KANSAS CITY, Mo. – Few signs of spring are being found in parts of the Midwest as a snowstorm tracks eastward mostly along Interstate 70, bringing heavy snow and high winds.
Two people killed in weather-related crashes were identified, dozens of Palm Sunday services were canceled throughout Missouri, and about 100 flights were scrapped at Lambert Field in St. Louis. Winter storm warnings and advisories were issued for Sunday and today as far east as Pennsylvania.
Snow began falling Sunday afternoon in Indiana, with accumulations of 6 to 10 inches predicted. The system was expected to move into Ohio on Sunday night, bringing between 5 to 9 inches.

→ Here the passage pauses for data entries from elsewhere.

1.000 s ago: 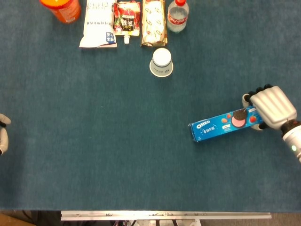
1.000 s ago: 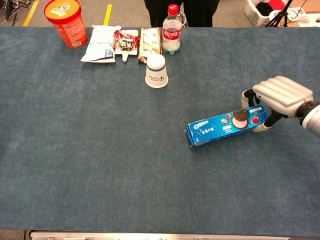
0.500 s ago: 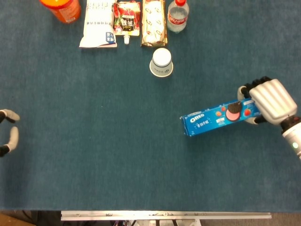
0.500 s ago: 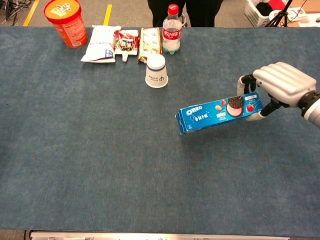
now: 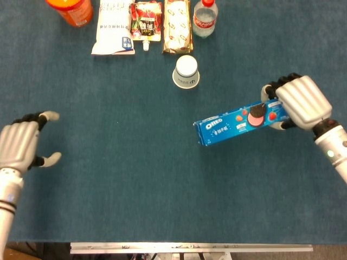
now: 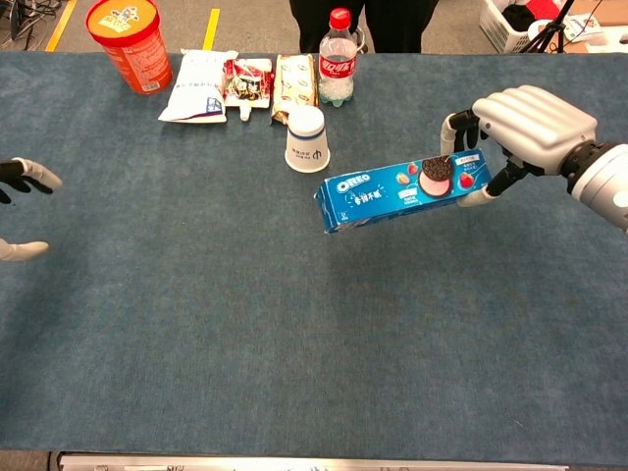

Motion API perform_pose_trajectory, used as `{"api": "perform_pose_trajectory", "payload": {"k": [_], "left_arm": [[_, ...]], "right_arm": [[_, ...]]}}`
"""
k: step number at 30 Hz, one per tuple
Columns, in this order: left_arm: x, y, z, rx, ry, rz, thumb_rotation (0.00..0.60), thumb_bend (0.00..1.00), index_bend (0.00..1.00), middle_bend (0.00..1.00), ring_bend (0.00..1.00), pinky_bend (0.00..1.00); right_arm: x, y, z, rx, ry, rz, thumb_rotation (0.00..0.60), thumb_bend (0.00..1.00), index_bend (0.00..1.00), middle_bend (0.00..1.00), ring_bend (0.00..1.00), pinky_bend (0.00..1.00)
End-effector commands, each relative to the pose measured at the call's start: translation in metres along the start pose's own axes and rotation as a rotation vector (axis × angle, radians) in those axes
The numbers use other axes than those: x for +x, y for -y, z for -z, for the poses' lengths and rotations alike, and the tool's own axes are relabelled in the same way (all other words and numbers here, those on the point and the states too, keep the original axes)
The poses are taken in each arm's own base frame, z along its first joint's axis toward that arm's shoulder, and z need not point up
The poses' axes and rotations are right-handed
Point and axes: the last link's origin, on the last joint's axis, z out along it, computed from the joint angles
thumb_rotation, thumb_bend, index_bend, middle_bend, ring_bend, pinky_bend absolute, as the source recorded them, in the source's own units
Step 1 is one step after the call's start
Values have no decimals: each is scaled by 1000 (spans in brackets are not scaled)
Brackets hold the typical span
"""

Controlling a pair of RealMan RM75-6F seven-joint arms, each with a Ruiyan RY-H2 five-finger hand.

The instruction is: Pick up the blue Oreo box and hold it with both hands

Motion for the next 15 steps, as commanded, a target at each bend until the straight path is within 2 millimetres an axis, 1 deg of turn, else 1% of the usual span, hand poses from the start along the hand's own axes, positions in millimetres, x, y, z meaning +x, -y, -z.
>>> {"api": "perform_pose_trajectory", "payload": {"k": [1,5,10,15], "left_arm": [[4,-30,-17,-50,48,22,600,91,26,0,0,138],[6,-46,-27,-83,53,42,600,83,0,0,0,121],[10,-63,-38,-114,40,89,600,79,0,0,0,110],[14,-80,-46,-138,46,161,600,78,0,0,0,110]], "right_arm": [[3,3,-5,6,0,-4,600,114,635,638,447,401],[6,8,-13,20,2,-6,600,115,635,637,448,401],[6,17,-24,39,12,2,600,114,635,637,448,401],[6,30,-38,66,16,6,600,114,636,637,448,401]]}}
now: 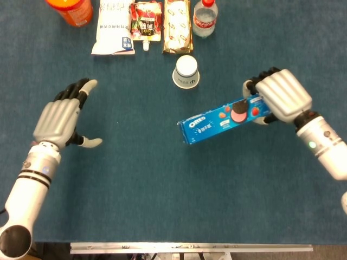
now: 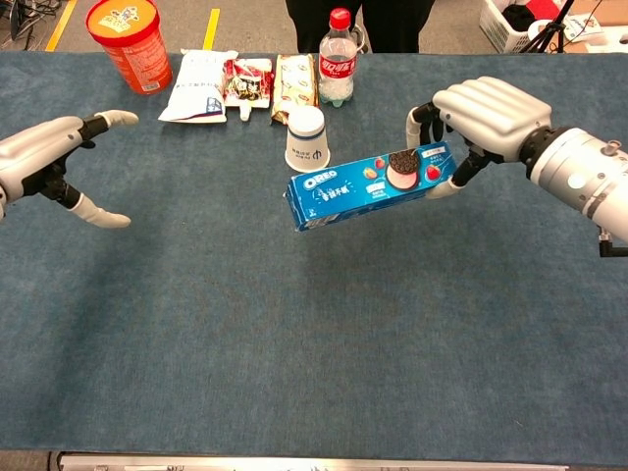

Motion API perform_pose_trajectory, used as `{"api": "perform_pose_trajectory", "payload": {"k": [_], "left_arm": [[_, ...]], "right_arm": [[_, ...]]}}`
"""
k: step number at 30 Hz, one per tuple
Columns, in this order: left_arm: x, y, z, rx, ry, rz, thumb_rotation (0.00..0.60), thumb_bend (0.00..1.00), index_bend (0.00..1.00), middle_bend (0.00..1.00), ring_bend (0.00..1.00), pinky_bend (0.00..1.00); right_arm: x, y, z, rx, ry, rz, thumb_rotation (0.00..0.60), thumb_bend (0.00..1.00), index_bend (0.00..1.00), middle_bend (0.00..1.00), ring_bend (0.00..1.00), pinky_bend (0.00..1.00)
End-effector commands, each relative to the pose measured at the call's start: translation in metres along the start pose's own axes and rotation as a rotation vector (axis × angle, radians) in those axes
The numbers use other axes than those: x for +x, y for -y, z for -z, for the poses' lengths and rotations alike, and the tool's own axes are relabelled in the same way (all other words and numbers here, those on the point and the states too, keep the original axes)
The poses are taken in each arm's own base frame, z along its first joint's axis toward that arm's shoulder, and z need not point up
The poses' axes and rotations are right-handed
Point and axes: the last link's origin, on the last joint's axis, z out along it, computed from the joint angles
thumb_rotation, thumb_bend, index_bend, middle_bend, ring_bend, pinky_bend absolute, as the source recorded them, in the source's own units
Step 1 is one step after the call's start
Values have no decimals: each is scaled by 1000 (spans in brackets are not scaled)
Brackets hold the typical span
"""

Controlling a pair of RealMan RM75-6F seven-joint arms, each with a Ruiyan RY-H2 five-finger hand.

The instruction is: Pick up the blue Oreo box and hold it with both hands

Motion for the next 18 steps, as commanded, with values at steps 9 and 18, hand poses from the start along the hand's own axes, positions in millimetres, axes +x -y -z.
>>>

The storm dumped 7 to 9 inches of snow from eastern Kansas into central Missouri before tapering off Sunday morning, said Dan Hawblitzel, a meteorologist with the National Weather Service in suburban Kansas City.
In the central Missouri town of Columbia, TV station KOMU was briefly evacuated Sunday morning because of high winds and a heavy buildup of snow on the broadcast tower next to the building. And Missouri Gov. Jay Nixon announced he was canceling a couple of events planned for today because of the weather.

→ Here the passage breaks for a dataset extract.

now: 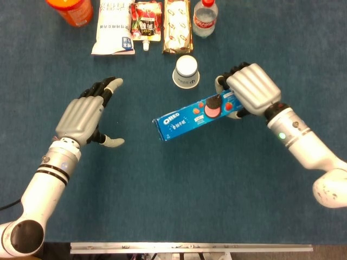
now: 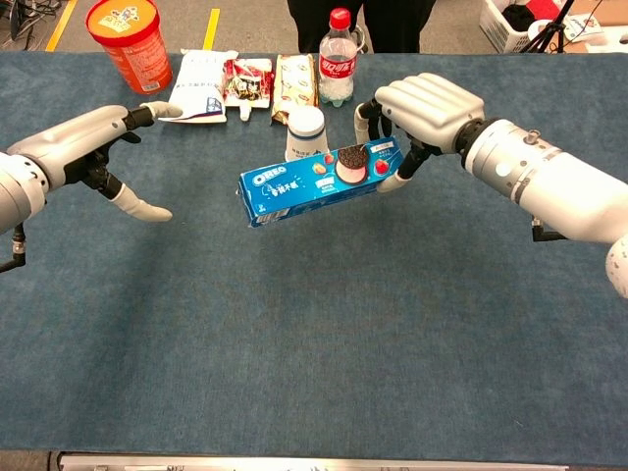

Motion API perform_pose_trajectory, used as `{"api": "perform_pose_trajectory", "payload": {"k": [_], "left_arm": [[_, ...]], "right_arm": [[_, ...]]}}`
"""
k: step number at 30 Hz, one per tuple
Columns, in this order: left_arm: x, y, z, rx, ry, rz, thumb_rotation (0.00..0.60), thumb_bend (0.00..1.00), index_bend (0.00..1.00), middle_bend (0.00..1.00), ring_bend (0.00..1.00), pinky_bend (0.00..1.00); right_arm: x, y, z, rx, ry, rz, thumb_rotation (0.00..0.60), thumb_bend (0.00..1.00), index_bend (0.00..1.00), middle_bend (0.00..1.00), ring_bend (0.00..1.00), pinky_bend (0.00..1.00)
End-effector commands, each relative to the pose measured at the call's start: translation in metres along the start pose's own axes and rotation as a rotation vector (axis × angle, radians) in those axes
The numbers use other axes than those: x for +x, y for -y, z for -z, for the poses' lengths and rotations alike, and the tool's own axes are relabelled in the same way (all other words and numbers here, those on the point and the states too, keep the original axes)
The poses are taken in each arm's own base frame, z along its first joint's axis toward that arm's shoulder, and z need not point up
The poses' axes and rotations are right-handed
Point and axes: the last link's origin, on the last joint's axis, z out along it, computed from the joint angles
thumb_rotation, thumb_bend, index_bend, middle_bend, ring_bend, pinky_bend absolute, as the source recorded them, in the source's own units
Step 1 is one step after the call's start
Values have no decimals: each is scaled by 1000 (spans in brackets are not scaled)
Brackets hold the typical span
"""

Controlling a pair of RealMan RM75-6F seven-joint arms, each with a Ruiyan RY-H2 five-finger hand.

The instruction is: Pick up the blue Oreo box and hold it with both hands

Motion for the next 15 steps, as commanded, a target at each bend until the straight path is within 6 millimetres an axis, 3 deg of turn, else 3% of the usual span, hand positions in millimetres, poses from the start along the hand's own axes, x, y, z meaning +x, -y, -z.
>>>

By early Sunday evening, St. Louis had about a foot and northern suburbs from 12 to 14 inches, with 1 to 2 more inches expected, said Jim Sieveking, a meteorologist in St. Louis.
Some parts of central Illinois already had received 6 to 10 inches by Sunday evening and could receive 1 to 2 more inches, Sieveking said.
The storm also was brushing northern Oklahoma and Arkansas.
Before it exits off the coast of New Jersey tonight, the storm could leave 2 to 4 inches in that state as well as in Delaware, northern Maryland and southern New York.
It’s definitely a wide-hitting system, Hawblitzel said.
To the west, parts of Colorado and northwest Kansas spent Sunday digging out from 10 to 15 inches of snow that were dumped there Saturday. Southwestern Nebraska got up to 7 inches.
Winds gusting at speeds of up to 45 mph created snow drifts of 2 to 3 feet in the three states, according to Ryan Husted, a meteorologist with the National Weather Service in Goodland, Kan.